Related: How To Love Fearlessly After Your Heart Was Broken By A Narcissist
Other times, it’s more aggressive, “You have no idea how much you’ve hurt me, and I deserve a chance to explain how much I love you and I think we can work this out.”
It can also be a more deceptive manipulation. They can use your children by saying, “Bobby’s teacher called me and said we should talk. I think it’s a good idea to talk. Don’t worry about our problems. I respect your boundaries.”
Their strategy will be to stimulate the conversation by connecting with your vulnerabilities. They know that all they have to do is give you a small dose of the medicine and the medicine will come from the conversation. Never underestimate the power of conversation.
#Why induced conversation works
Let’s remember when we finally get to the point where we’re done. This place is coming out of anger. So, as long as we stay angry, we can stay away from narcissists. But then, the narcissist can talk to you and somehow you remember all the kindness and gentleness he bombarded you with, and you’re right back where you started. This is, quite simply, madness.
They know that there will be a point where you will subconsciously crave their company. Regardless of whether it is rational for you to do so or not. They realize that you will find a way to be around them, whether in conversation or through an emotional or even sexual connection.
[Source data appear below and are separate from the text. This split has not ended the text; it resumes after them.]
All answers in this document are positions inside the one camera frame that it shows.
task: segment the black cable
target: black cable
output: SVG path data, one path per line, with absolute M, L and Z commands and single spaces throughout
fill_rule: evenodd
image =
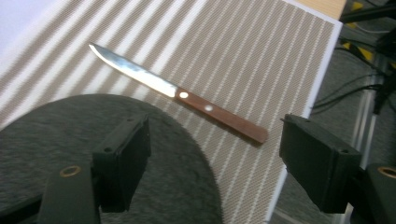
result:
M 323 102 L 323 101 L 329 99 L 330 97 L 334 96 L 337 92 L 339 92 L 341 89 L 343 89 L 344 87 L 346 87 L 347 85 L 349 85 L 349 84 L 351 84 L 351 83 L 353 83 L 353 82 L 356 82 L 356 81 L 358 81 L 358 80 L 360 80 L 360 79 L 362 79 L 362 78 L 365 78 L 365 77 L 371 77 L 371 76 L 375 76 L 375 75 L 376 75 L 376 74 L 371 74 L 371 75 L 365 75 L 365 76 L 353 78 L 353 79 L 349 80 L 348 82 L 344 83 L 342 86 L 340 86 L 340 87 L 339 87 L 338 89 L 336 89 L 335 91 L 329 93 L 327 96 L 321 98 L 320 100 L 317 100 L 317 101 L 315 102 L 315 104 L 320 103 L 320 102 Z
M 319 105 L 314 105 L 314 106 L 312 107 L 312 109 L 318 109 L 318 108 L 321 108 L 321 107 L 323 107 L 323 106 L 330 105 L 328 108 L 326 108 L 326 110 L 328 110 L 328 109 L 330 109 L 331 107 L 333 107 L 333 106 L 337 105 L 338 103 L 340 103 L 344 98 L 348 97 L 349 95 L 351 95 L 351 94 L 353 94 L 353 93 L 355 93 L 355 92 L 363 91 L 363 90 L 377 90 L 377 89 L 380 88 L 381 86 L 382 86 L 382 85 L 375 84 L 375 85 L 368 85 L 368 86 L 359 87 L 359 88 L 357 88 L 357 89 L 355 89 L 355 90 L 348 91 L 347 93 L 344 93 L 344 94 L 342 94 L 342 95 L 340 95 L 340 96 L 337 96 L 337 97 L 335 97 L 334 99 L 332 99 L 332 100 L 330 100 L 330 101 L 328 101 L 328 102 L 326 102 L 326 103 L 322 103 L 322 104 L 319 104 Z
M 383 71 L 381 71 L 381 69 L 379 69 L 377 66 L 373 65 L 372 63 L 367 62 L 367 60 L 365 60 L 364 58 L 362 58 L 360 55 L 355 54 L 355 53 L 352 52 L 351 50 L 349 50 L 349 49 L 344 49 L 344 48 L 335 48 L 335 49 L 343 50 L 343 51 L 346 51 L 346 52 L 352 54 L 353 56 L 355 56 L 355 57 L 357 57 L 359 60 L 361 60 L 363 63 L 369 65 L 369 66 L 370 66 L 372 69 L 374 69 L 379 75 L 382 75 L 382 76 L 385 76 L 385 75 L 386 75 L 386 74 L 385 74 Z

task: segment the gray carpet
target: gray carpet
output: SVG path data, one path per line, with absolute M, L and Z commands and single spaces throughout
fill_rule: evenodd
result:
M 371 7 L 364 1 L 361 2 L 365 7 Z M 372 2 L 383 5 L 386 1 L 373 0 Z M 345 12 L 350 10 L 351 5 L 352 1 L 348 0 Z M 390 30 L 396 27 L 396 21 L 391 19 L 363 21 L 359 22 L 359 26 L 364 27 L 366 30 Z M 344 26 L 341 36 L 374 44 L 381 34 L 370 34 Z M 329 95 L 349 80 L 372 73 L 372 69 L 355 56 L 345 51 L 335 50 L 317 99 Z M 367 85 L 366 80 L 366 78 L 361 78 L 346 86 L 343 91 L 337 94 Z M 351 95 L 328 111 L 318 115 L 311 115 L 310 118 L 347 143 L 351 143 L 362 95 L 362 92 Z M 392 94 L 390 100 L 396 105 L 396 94 Z M 385 104 L 376 119 L 369 163 L 384 162 L 392 165 L 396 164 L 395 134 L 396 114 L 390 109 L 388 104 Z M 291 175 L 288 175 L 270 223 L 332 223 L 332 221 L 333 215 L 321 213 L 309 200 L 304 189 Z
M 129 212 L 101 214 L 102 223 L 222 223 L 215 178 L 187 131 L 153 105 L 103 94 L 43 105 L 0 132 L 0 211 L 41 194 L 57 170 L 91 161 L 98 143 L 137 114 L 149 119 L 146 172 Z

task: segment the white striped surface
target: white striped surface
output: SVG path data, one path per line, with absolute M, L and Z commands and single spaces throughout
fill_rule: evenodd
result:
M 279 119 L 291 112 L 306 116 L 338 22 L 270 0 L 59 1 L 46 13 L 47 20 L 35 23 L 34 38 L 10 51 L 0 70 L 1 128 L 71 95 L 144 100 L 177 119 L 200 144 L 219 184 L 226 223 L 270 218 L 285 174 Z M 267 128 L 268 142 L 253 145 L 121 76 L 91 53 L 89 42 Z

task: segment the brass rivet
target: brass rivet
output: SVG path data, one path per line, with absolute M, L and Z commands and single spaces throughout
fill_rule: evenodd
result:
M 68 166 L 62 169 L 62 171 L 59 173 L 61 177 L 69 177 L 72 175 L 76 175 L 81 171 L 81 167 L 72 165 Z

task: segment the knife blade
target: knife blade
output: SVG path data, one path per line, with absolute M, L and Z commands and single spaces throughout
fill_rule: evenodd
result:
M 266 141 L 268 132 L 263 127 L 238 117 L 237 115 L 210 103 L 206 99 L 158 77 L 142 66 L 128 61 L 126 58 L 109 49 L 100 47 L 93 43 L 89 46 L 96 56 L 111 67 L 123 73 L 125 76 L 131 77 L 155 91 L 176 99 L 259 143 L 264 143 Z

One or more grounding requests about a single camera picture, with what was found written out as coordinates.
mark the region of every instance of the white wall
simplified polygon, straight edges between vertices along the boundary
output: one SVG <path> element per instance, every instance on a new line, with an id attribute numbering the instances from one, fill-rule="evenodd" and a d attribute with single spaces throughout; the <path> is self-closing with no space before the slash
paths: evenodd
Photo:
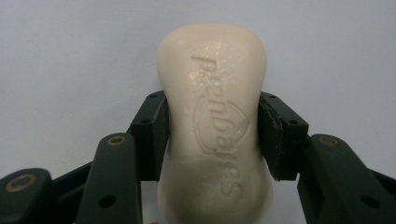
<path id="1" fill-rule="evenodd" d="M 226 22 L 264 42 L 264 91 L 396 176 L 395 1 L 0 1 L 0 177 L 53 177 L 91 161 L 162 89 L 159 41 L 178 26 Z M 145 223 L 159 220 L 144 183 Z M 305 223 L 296 182 L 275 183 L 265 223 Z"/>

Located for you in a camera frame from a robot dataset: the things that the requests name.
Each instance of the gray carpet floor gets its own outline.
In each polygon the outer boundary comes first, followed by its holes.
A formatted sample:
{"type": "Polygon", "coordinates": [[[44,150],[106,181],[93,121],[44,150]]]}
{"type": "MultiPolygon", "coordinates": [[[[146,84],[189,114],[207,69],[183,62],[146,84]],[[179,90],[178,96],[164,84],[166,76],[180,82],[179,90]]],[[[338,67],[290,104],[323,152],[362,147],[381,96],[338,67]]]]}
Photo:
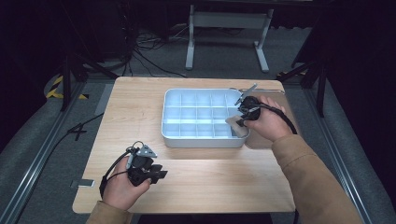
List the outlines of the gray carpet floor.
{"type": "MultiPolygon", "coordinates": [[[[261,71],[252,47],[253,41],[260,36],[257,31],[243,30],[237,35],[215,29],[198,32],[194,66],[191,71],[184,69],[187,53],[186,35],[170,38],[170,43],[159,49],[141,50],[141,52],[162,69],[187,77],[275,79],[279,72],[291,69],[291,62],[309,32],[310,29],[270,29],[264,44],[264,53],[270,67],[270,72],[267,74],[261,71]]],[[[140,77],[178,77],[158,69],[138,55],[132,58],[130,66],[131,69],[127,67],[125,72],[123,67],[114,72],[120,76],[124,74],[140,77]]],[[[47,93],[56,77],[57,74],[54,74],[54,78],[49,80],[43,94],[47,93]]],[[[299,77],[294,77],[286,81],[285,89],[301,135],[337,176],[327,142],[315,120],[316,111],[310,109],[304,94],[305,90],[294,84],[298,79],[299,77]]],[[[82,90],[83,94],[89,94],[89,99],[77,100],[72,105],[58,139],[70,128],[103,112],[113,83],[114,80],[102,74],[90,74],[82,90]]],[[[389,196],[367,160],[329,83],[326,86],[324,103],[324,120],[340,149],[340,154],[351,173],[372,223],[396,223],[389,196]]],[[[49,98],[0,154],[2,213],[46,140],[54,121],[59,116],[61,106],[62,99],[49,98]]],[[[77,189],[71,188],[70,184],[73,180],[82,177],[100,122],[101,118],[98,118],[87,123],[84,125],[84,130],[87,132],[77,141],[76,135],[70,134],[55,148],[21,214],[19,223],[84,223],[86,221],[87,214],[76,214],[72,210],[77,189]]],[[[293,213],[271,214],[271,217],[273,223],[292,223],[293,213]]]]}

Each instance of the white storage box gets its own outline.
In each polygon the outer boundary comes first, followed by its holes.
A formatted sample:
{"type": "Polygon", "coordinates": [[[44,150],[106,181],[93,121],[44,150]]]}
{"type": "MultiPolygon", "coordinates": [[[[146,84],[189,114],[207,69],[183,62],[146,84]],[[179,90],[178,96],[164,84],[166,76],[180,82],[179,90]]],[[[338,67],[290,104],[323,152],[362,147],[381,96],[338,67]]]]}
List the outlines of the white storage box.
{"type": "Polygon", "coordinates": [[[164,96],[162,134],[168,147],[241,147],[225,122],[242,115],[234,105],[241,92],[233,89],[171,89],[164,96]]]}

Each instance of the forearm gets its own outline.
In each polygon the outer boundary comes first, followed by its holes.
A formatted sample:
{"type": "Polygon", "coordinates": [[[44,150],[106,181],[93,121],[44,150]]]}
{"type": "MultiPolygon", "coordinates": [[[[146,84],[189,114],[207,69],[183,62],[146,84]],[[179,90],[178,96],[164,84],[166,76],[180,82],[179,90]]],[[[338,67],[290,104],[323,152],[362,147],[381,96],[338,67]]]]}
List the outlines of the forearm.
{"type": "Polygon", "coordinates": [[[273,151],[303,223],[361,223],[335,177],[300,136],[276,140],[273,151]]]}
{"type": "Polygon", "coordinates": [[[132,217],[132,214],[128,211],[124,211],[103,202],[97,202],[96,206],[93,208],[87,223],[130,223],[128,222],[132,217]]]}

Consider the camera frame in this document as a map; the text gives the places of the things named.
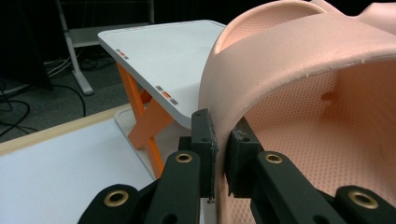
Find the orange metal frame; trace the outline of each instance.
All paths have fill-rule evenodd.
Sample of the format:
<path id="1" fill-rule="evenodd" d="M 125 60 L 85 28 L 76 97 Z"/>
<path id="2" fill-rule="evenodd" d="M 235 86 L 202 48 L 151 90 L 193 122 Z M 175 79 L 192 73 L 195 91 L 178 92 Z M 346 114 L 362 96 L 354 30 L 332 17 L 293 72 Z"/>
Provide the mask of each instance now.
<path id="1" fill-rule="evenodd" d="M 154 175 L 159 178 L 163 172 L 163 161 L 154 136 L 174 119 L 146 90 L 139 91 L 136 81 L 122 65 L 117 63 L 117 67 L 136 119 L 136 125 L 128 138 L 134 148 L 144 148 L 147 151 Z"/>

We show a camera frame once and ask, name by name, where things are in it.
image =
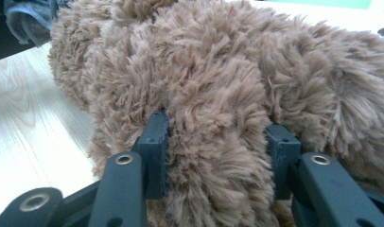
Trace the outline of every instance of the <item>metal grommet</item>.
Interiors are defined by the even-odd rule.
[[[123,154],[121,156],[118,156],[116,159],[115,159],[115,162],[118,164],[118,165],[126,165],[130,162],[132,162],[133,160],[133,157],[129,154]]]
[[[40,193],[26,198],[19,209],[23,212],[34,211],[44,206],[50,200],[50,196],[47,193]]]
[[[330,160],[326,157],[323,157],[322,155],[312,155],[310,156],[310,159],[319,165],[327,166],[331,164]]]

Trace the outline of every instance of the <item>black plastic bracket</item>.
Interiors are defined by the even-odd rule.
[[[293,191],[296,196],[292,212],[298,226],[384,227],[383,213],[336,159],[320,153],[305,153],[297,170],[312,204],[306,206],[300,202],[301,192]]]
[[[269,141],[267,153],[271,156],[274,173],[274,196],[277,200],[289,200],[291,193],[287,185],[288,167],[290,164],[298,163],[301,156],[301,142],[281,125],[270,125],[265,133]]]
[[[101,181],[65,199],[55,188],[26,192],[0,215],[0,227],[147,226],[146,200],[167,193],[167,137],[165,111],[154,112],[131,151],[108,159]]]

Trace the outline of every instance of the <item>stuffed animal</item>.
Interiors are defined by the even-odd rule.
[[[287,225],[273,199],[271,121],[384,195],[378,35],[249,2],[77,0],[51,36],[55,81],[95,119],[97,176],[166,108],[169,195],[148,202],[150,226]]]

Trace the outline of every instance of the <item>light wood surface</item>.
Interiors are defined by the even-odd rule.
[[[311,24],[327,20],[350,30],[384,27],[384,12],[253,2]],[[0,213],[26,191],[53,186],[64,197],[92,183],[87,158],[92,118],[56,87],[47,53],[49,44],[0,61]]]

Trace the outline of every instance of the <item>fluffy brown plush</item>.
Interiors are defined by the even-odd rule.
[[[384,194],[384,38],[247,2],[78,0],[52,39],[57,84],[95,118],[96,175],[166,108],[169,196],[148,203],[151,226],[285,224],[271,121]]]

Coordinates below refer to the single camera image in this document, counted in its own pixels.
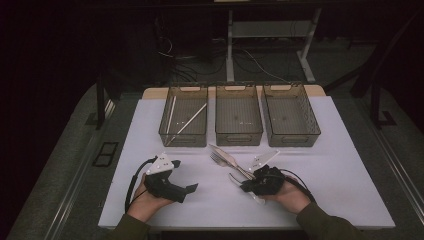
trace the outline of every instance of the tray
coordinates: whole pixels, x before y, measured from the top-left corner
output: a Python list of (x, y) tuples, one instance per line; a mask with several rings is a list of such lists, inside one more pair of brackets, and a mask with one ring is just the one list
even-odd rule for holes
[(263, 128), (254, 82), (218, 82), (216, 85), (216, 144), (258, 146)]
[(170, 85), (159, 135), (165, 147), (206, 147), (208, 86)]
[(301, 83), (265, 82), (262, 107), (270, 147), (312, 147), (321, 130)]

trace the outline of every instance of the hand
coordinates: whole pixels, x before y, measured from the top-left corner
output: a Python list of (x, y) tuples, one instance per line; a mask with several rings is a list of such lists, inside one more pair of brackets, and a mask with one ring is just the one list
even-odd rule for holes
[(159, 209), (173, 203), (165, 198), (157, 198), (150, 194), (144, 186), (146, 174), (143, 174), (140, 185), (135, 190), (134, 200), (131, 203), (127, 214), (142, 221), (147, 222)]
[(311, 200), (304, 193), (287, 181), (283, 183), (283, 186), (275, 195), (266, 195), (261, 197), (266, 200), (279, 202), (289, 212), (294, 214), (299, 214), (311, 203)]

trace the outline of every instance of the metal fork
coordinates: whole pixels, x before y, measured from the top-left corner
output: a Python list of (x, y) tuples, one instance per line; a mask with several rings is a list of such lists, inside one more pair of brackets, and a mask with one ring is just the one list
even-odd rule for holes
[(253, 176), (253, 174), (251, 174), (251, 173), (247, 172), (246, 170), (244, 170), (243, 168), (241, 168), (235, 161), (233, 163), (230, 163), (230, 162), (228, 162), (228, 160), (226, 160), (225, 158), (222, 158), (221, 156), (219, 156), (215, 152), (212, 152), (212, 154), (210, 156), (211, 156), (212, 160), (214, 160), (214, 162), (216, 162), (221, 167), (230, 167), (232, 169), (235, 169), (235, 170), (239, 171), (241, 174), (243, 174), (243, 176), (245, 176), (249, 180), (252, 180), (252, 179), (255, 178), (255, 176)]

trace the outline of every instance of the white stick
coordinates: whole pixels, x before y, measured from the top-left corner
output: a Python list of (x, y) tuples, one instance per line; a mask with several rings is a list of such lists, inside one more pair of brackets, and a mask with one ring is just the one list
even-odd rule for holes
[(166, 127), (166, 140), (165, 140), (165, 142), (167, 142), (168, 137), (169, 137), (168, 133), (169, 133), (169, 128), (171, 127), (172, 115), (174, 115), (174, 107), (175, 107), (175, 101), (176, 100), (177, 100), (177, 96), (174, 96), (172, 98), (171, 114), (169, 115), (168, 126)]
[[(197, 115), (199, 115), (199, 113), (207, 106), (208, 104), (205, 103), (200, 109), (199, 111), (196, 112), (196, 114), (193, 115), (193, 117), (190, 118), (190, 120), (187, 121), (186, 124), (184, 124), (184, 126), (180, 129), (180, 131), (177, 132), (176, 135), (180, 134), (196, 117)], [(168, 144), (166, 144), (166, 146), (168, 146), (172, 141), (174, 141), (174, 139), (176, 138), (176, 136), (172, 137), (171, 141), (168, 142)]]

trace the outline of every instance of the wire
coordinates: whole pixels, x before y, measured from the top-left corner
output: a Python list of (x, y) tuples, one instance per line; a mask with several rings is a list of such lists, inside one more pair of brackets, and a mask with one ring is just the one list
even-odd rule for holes
[(246, 71), (246, 72), (248, 72), (248, 73), (254, 73), (254, 74), (258, 74), (258, 73), (262, 73), (263, 71), (251, 71), (251, 70), (248, 70), (248, 69), (246, 69), (246, 68), (244, 68), (240, 63), (239, 63), (239, 61), (237, 60), (237, 56), (236, 55), (233, 55), (233, 61), (237, 64), (237, 66), (240, 68), (240, 69), (242, 69), (242, 70), (244, 70), (244, 71)]
[[(240, 46), (238, 46), (238, 47), (236, 47), (236, 46), (234, 46), (234, 48), (233, 48), (233, 50), (235, 51), (235, 50), (241, 50), (241, 51), (244, 51), (246, 48), (243, 48), (242, 46), (241, 46), (241, 44), (240, 44)], [(253, 50), (259, 50), (260, 48), (259, 48), (259, 46), (256, 46), (256, 47), (254, 47), (253, 48)], [(262, 58), (265, 58), (267, 56), (267, 54), (263, 54), (263, 55), (261, 55), (261, 56), (256, 56), (255, 57), (255, 59), (262, 59)], [(249, 57), (249, 56), (247, 56), (247, 57), (244, 57), (244, 56), (242, 56), (242, 55), (240, 55), (239, 56), (240, 58), (245, 58), (245, 59), (248, 59), (248, 60), (251, 60), (252, 61), (252, 58), (251, 57)]]
[(269, 76), (271, 76), (271, 77), (274, 77), (274, 78), (277, 78), (277, 79), (280, 79), (280, 80), (282, 80), (282, 81), (284, 81), (284, 82), (286, 82), (286, 83), (289, 83), (289, 84), (291, 84), (291, 82), (289, 82), (289, 81), (286, 81), (285, 79), (283, 79), (283, 78), (280, 78), (280, 77), (278, 77), (278, 76), (275, 76), (274, 74), (271, 74), (271, 73), (269, 73), (269, 72), (267, 72), (267, 71), (265, 71), (265, 69), (258, 63), (258, 61), (256, 61), (256, 59), (248, 52), (248, 51), (246, 51), (245, 49), (242, 49), (245, 53), (247, 53), (247, 55), (249, 55), (251, 58), (252, 58), (252, 60), (253, 61), (255, 61), (255, 63), (256, 63), (256, 65), (258, 65), (258, 67), (264, 72), (264, 73), (266, 73), (267, 75), (269, 75)]
[(151, 158), (151, 159), (145, 161), (143, 164), (141, 164), (141, 166), (137, 169), (137, 171), (135, 172), (135, 174), (131, 178), (131, 182), (130, 182), (130, 185), (129, 185), (128, 191), (127, 191), (127, 197), (125, 198), (125, 212), (128, 211), (128, 209), (130, 208), (130, 205), (132, 203), (132, 201), (131, 201), (132, 192), (134, 190), (134, 185), (135, 185), (135, 182), (137, 181), (137, 178), (138, 178), (138, 175), (140, 174), (141, 169), (143, 169), (149, 163), (154, 163), (157, 158), (158, 157), (155, 156), (154, 158)]
[(184, 72), (179, 72), (178, 70), (177, 71), (171, 70), (171, 72), (175, 74), (175, 79), (177, 80), (177, 82), (178, 82), (178, 78), (177, 77), (180, 77), (180, 78), (184, 79), (186, 82), (192, 82), (192, 81), (195, 81), (196, 82), (196, 80), (193, 78), (193, 76), (188, 75), (191, 78), (191, 79), (189, 79), (186, 76), (184, 76), (184, 75), (181, 74), (181, 73), (184, 73)]
[(138, 194), (132, 201), (131, 201), (131, 203), (130, 203), (130, 205), (138, 198), (138, 197), (140, 197), (141, 195), (143, 195), (143, 193), (145, 193), (147, 191), (147, 189), (144, 189), (144, 191), (142, 191), (140, 194)]
[(301, 182), (302, 182), (302, 184), (303, 184), (303, 186), (306, 188), (306, 189), (308, 189), (308, 187), (306, 186), (306, 184), (305, 184), (305, 182), (296, 174), (296, 173), (294, 173), (294, 172), (292, 172), (292, 171), (289, 171), (289, 170), (287, 170), (287, 169), (278, 169), (278, 170), (280, 170), (280, 171), (283, 171), (283, 172), (288, 172), (288, 173), (290, 173), (290, 174), (293, 174), (294, 176), (296, 176)]
[[(184, 68), (188, 69), (188, 71), (183, 71), (183, 70), (181, 70), (181, 69), (178, 69), (178, 68), (177, 68), (178, 66), (184, 67)], [(187, 67), (187, 66), (184, 66), (184, 65), (181, 65), (181, 64), (177, 64), (177, 66), (175, 67), (175, 69), (176, 69), (177, 71), (179, 71), (179, 72), (194, 73), (194, 74), (195, 74), (195, 76), (196, 76), (196, 79), (197, 79), (197, 75), (199, 74), (199, 73), (198, 73), (198, 72), (196, 72), (196, 70), (194, 70), (193, 68), (190, 68), (190, 67)]]
[(160, 55), (162, 55), (162, 56), (165, 56), (165, 57), (175, 58), (174, 56), (169, 55), (169, 54), (166, 54), (166, 53), (163, 53), (163, 52), (159, 52), (159, 51), (158, 51), (158, 53), (159, 53)]
[(194, 68), (188, 67), (188, 66), (183, 65), (183, 64), (181, 64), (181, 63), (177, 63), (177, 65), (178, 65), (178, 66), (181, 66), (181, 67), (184, 67), (184, 68), (187, 68), (187, 69), (189, 69), (190, 71), (192, 71), (192, 72), (194, 72), (194, 73), (196, 73), (196, 74), (198, 74), (198, 75), (212, 75), (212, 74), (215, 74), (215, 73), (217, 73), (217, 72), (221, 71), (222, 67), (224, 66), (224, 63), (225, 63), (225, 58), (224, 58), (224, 60), (221, 62), (220, 66), (219, 66), (217, 69), (215, 69), (215, 70), (213, 70), (212, 72), (209, 72), (209, 73), (201, 73), (201, 72), (198, 72), (198, 71), (196, 71)]
[(169, 49), (168, 49), (168, 51), (167, 51), (166, 53), (170, 53), (170, 52), (171, 52), (171, 50), (172, 50), (172, 47), (173, 47), (171, 40), (170, 40), (169, 38), (166, 38), (166, 37), (160, 37), (160, 38), (161, 38), (161, 39), (168, 40), (168, 43), (169, 43)]
[(190, 79), (190, 82), (197, 82), (197, 74), (196, 74), (196, 76), (195, 77), (193, 77), (192, 75), (190, 75), (188, 72), (186, 72), (186, 71), (181, 71), (181, 70), (179, 70), (179, 69), (176, 69), (180, 74), (181, 74), (181, 76), (184, 74), (185, 76), (187, 76), (187, 78), (188, 79)]

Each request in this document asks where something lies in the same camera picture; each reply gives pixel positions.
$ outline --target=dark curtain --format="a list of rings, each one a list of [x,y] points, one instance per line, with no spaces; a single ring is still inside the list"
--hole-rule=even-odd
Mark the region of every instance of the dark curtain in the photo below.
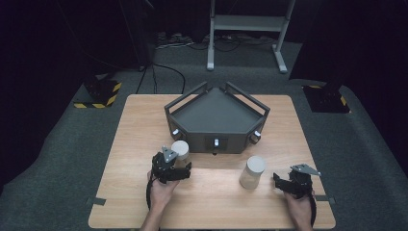
[[[334,81],[338,66],[407,173],[407,1],[323,1],[291,79]]]
[[[0,42],[3,188],[35,161],[91,72],[55,0],[1,1]]]

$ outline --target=robotic hand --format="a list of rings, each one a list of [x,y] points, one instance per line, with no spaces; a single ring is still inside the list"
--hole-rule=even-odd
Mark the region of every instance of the robotic hand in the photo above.
[[[292,194],[296,199],[308,195],[312,209],[311,224],[315,223],[316,219],[316,201],[312,195],[312,175],[321,176],[321,173],[309,167],[306,164],[291,166],[292,171],[289,173],[289,181],[282,180],[276,173],[273,172],[273,180],[275,187],[283,192]]]
[[[149,182],[146,188],[146,201],[147,207],[150,209],[150,190],[153,184],[153,175],[156,179],[159,179],[163,184],[167,181],[184,180],[190,178],[191,162],[185,167],[176,168],[174,164],[176,162],[178,153],[162,147],[163,152],[158,152],[152,159],[152,174],[150,175]]]

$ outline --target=hazard tape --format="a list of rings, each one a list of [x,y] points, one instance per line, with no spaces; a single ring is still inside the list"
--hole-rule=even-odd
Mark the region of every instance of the hazard tape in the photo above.
[[[310,85],[310,86],[308,86],[309,88],[312,88],[312,89],[322,89],[322,87],[321,86],[316,86],[316,85]],[[343,104],[343,106],[347,106],[347,102],[345,102],[345,98],[342,96],[342,97],[340,97],[340,100],[342,101],[342,104]]]
[[[79,109],[84,109],[84,108],[96,108],[96,109],[103,109],[103,108],[109,108],[111,107],[117,97],[117,94],[119,92],[120,87],[122,86],[121,83],[117,83],[112,90],[112,95],[111,97],[107,100],[106,103],[101,103],[101,102],[74,102],[74,107],[79,108]]]

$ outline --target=metal handle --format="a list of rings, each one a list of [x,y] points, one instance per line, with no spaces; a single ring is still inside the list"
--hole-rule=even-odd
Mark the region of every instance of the metal handle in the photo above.
[[[261,109],[263,109],[264,112],[264,117],[267,117],[270,111],[270,108],[263,104],[262,102],[260,102],[259,100],[257,100],[256,98],[252,97],[250,94],[246,93],[245,91],[241,90],[240,88],[238,88],[237,86],[233,85],[231,82],[227,82],[225,84],[225,91],[230,93],[231,95],[233,95],[233,92],[231,92],[231,90],[233,90],[236,93],[241,94],[243,97],[245,97],[246,99],[248,99],[249,101],[251,101],[252,103],[254,103],[256,106],[260,107]]]
[[[174,99],[173,101],[171,101],[170,103],[165,105],[166,116],[168,116],[170,114],[170,108],[171,107],[174,107],[176,104],[180,103],[181,101],[183,101],[184,99],[186,99],[187,97],[189,97],[190,95],[196,93],[199,90],[201,90],[201,92],[206,91],[207,90],[207,82],[201,83],[200,85],[198,85],[194,89],[189,90],[185,94],[181,95],[180,97]]]

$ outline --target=white cylinder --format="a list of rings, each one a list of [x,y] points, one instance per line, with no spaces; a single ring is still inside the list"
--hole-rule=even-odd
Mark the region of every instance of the white cylinder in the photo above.
[[[245,169],[240,176],[241,185],[248,190],[258,187],[261,175],[265,170],[265,161],[260,156],[252,156],[246,161]]]
[[[185,141],[176,141],[171,150],[178,153],[175,167],[185,167],[191,160],[189,158],[189,145]]]
I look at a narcissist in the same way I look at a terrible addiction, like nicotine. I understand this process because I am a Certified Addiction Counselor and Certified Sex Addiction Treatment Provider. Just as you can’t help but pick up a cigarette and smoke, you can’t help but return to the conversation with a narcissist if he or she asks you to.
To apply the “observe and not absorb” technique and my other techniques, I urge you not to forget the importance of neutralizing the induced conversation.
You must stay alert. Don’t talk to them, respond to them, or react to them reflexively. Narcissists know what they are doing and will try to get you back into their wrestling ring. They want to stay in the dysfunctional narcissistic dance forever. And that’s all it takes.
#Stop the triggering conversations and heal
To tie it all together, if you are ready to leave your narcissistic abuser, whether he or she is your boss, friend, family member, or partner, you must remember to avoid pulling the trigger conversation. This technique will draw you back in and leave you where you started.